Integrating (4x-3)^2: Finding a Primitive Function

[Mattara]

The task is to find one primitive function to:

(4x-3)^2

This was quite straightforward. Or so I though.

It can easily be turned into

16x^2 - 24x + 9

and then integrated to

\frac {16x^3}{3} - 12x^2 + 9x

choosing C = 0

Then I started to think. Couldn't this be integrated using the chain rule backwards (with lack of better wording)?

(4x-3)^2

then becomes according to my integration

\frac {(4x-3)^3}{12}

If I differentiate the above, I get the initial function. What I'm having a hard time understanding is that the different approaches yields different results. I plotted both of them in my graph calculator and they indeed give different results.

Any hints on what I did wrong is greatly appreciated. Thank you for your time. Have a nice day.

 

[Office_Shredder]

When you plot both of them, what exactly is the difference? Try expanding the second function, and see if, maybe, choosing c=0 for both cases was perhaps premature

 

[Mattara]

When you plot both of them, what exactly is the difference? Try expanding the second function, and see if, maybe, choosing c=0 for both cases was perhaps premature

As it happens, by adding 2.25 to the latter, the both graphs coincide with each other. How come? Why is the first method easier to get to one primitive function directly?

 

[Doc Al]

Are you using the same C in each case? (Set x = 0 and see.)

 

[Doc Al]

Or just expand your second answer and see the extra constant.

 

[derrickkwa]

there's no mistake. when you integrate a function, u get a constant C. this C can be any value, as any constant when differentiated gives you 0. so u can't merely take C = 0 and plot the graph that way. that's why they coincide when you add 2.25.

 

[Office_Shredder]

As it happens, by adding 2.25 to the latter, the both graphs coincide with each other. How come? Why is the first method easier to get to one primitive function directly?

The first method is easier because integrating polynomials is easy. The second method is much more useful when you have stuff like x*cos(x²), and you can't just expand it and integrate.

 

[Mattara]

I see.

By expanding

\frac {(4x-3)^3}{12}

I get

5 \frac {1}{3}x^3 -4x^2 + 3x + 2.25

And the constant is indeed 2.25.

So in other words, both are equally correct with respect to the initial problem (find one primitive function to (4x-3)^2)?

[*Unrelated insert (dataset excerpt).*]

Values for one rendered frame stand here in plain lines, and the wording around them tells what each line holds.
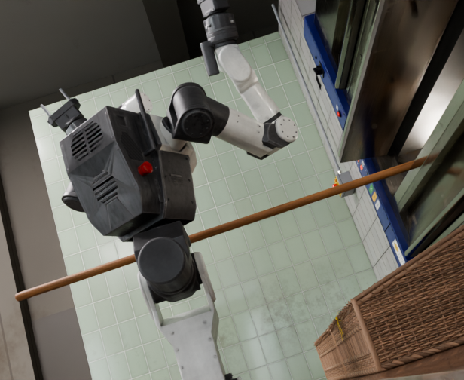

Both are a primitive function, only with different C values (0 and 2.25 resp.)?

 

[Office_Shredder]

No... you can't just throw the constant value away. Your two answers SHOULD look like

\frac {(4x-3)^3}{12} + C

and

\frac {16x^3}{3} - 12x^2 + 9x + C

What normally happens is you're given more information, e.g. what f(0) is, to determine what C actually is (it's not the same for the two different equations). But you can't just toss the constant out, since you're ignoring the complete set of solutions

 

[Mattara]

I see.

Does that means that a satisfactory answer to the problem

"Find one primitive function to (4x-3)^2"

is

\frac {16x^3}{3} - 12x^2 + 9x

or

\frac {(4x-3)^3}{12}

or any of the two with a specified C value (ie. 1,2,3,4...)?

where as if it had been "Find all primitive functions to (4x-3)^2", the answer would have been

\frac {(4x-3)^3}{12} + C

and

\frac {16x^3}{3} - 12x^2 + 9x + C

?

 

[driscoll79]

I see.

Does that means that a satisfactory answer to the problem

"Find one primitive function to (4x-3)^2"

is

\frac {16x^3}{3} - 12x^2 + 9x

or

\frac {(4x-3)^3}{12}

or any of the two with a specified C value (ie. 1,2,3,4...)?

where as if it had been "Find all primitive functions to (4x-3)^2", the answer would have been

\frac {(4x-3)^3}{12} + C

and

\frac {16x^3}{3} - 12x^2 + 9x + C

?

Yes, that's correct. \frac{(4x-3)^3}{12} is one primitive function, where C=0. Likewise for your polynomial. \frac{(4x-3)^3}{12}+C defines the entire family of primitive functions, where C can take any value.